## Problem definition

We have already seen a way to use direct numerical integration to determine the value of π by measuring the area of a half of a circle. For this example, we’re going to try to do the same thing, but with a different strategy. This makes use of the following simple observation.

In the above picture, you have the unit circle (whose area is π*1^{2} = π) embedded inside a square with sides of length 2 (whose area is 2*2=4). Here’s the key idea: if one were to randomly throw darts at this picture and count up how many of them hit in the circle versus the number of total darts, the ratio of hits to total would eventually approach π/4. Note that we get that same ratio if we restrict ourselves just to the top right quadrant.

### Algorithmic strategy

As can be seen from the simple example above, it will take a large number of samples (ie “darts”) to get anywhere close to a reliable value for π. It may require hundreds of thousands or millions of samples to get out to a sufficient number of digits of accuracy. Fortunately, though, this is a pretty easy thing to do, as each test is extremely simple. Also, there isn’t much that needs to be remembered in each loop -- you don’t need to keep track of the (x,y) location of each sample. You only need to keep track of a global count of number of hits versus the number of tries. This is a general property of what are known as Monte Carlo techniques.
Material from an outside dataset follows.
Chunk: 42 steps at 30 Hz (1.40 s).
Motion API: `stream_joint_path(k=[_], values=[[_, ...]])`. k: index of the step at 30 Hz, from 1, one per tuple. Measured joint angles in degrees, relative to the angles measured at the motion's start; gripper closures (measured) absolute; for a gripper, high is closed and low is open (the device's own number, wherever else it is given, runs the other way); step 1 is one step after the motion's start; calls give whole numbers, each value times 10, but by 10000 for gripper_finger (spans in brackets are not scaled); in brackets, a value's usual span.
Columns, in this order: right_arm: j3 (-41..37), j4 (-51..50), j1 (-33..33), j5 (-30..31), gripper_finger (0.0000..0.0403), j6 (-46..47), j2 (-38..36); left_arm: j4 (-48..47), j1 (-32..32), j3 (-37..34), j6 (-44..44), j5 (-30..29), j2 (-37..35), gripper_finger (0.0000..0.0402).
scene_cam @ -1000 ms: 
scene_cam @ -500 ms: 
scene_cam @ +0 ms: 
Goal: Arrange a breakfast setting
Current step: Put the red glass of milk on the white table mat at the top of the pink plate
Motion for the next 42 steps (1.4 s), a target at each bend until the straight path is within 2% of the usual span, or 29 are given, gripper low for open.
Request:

One makes a large number of random guesses, and the end calculation is just a function of the number of hits versus the number of guesses.

Of course, determining π is a rather ridiculously simple application for this particular technique. However, note that if the area of the figure you were using in the simulation contained a number of holes in the circle or weird squiggly cut-outs, the Monte Carlo technique would still work exactly the same, while numerical integration would require making lots of extra, small rectangles to add and subtract the small pieces. Consider, for example, how you might go about finding the area for something like the Mandelbrot fractal below.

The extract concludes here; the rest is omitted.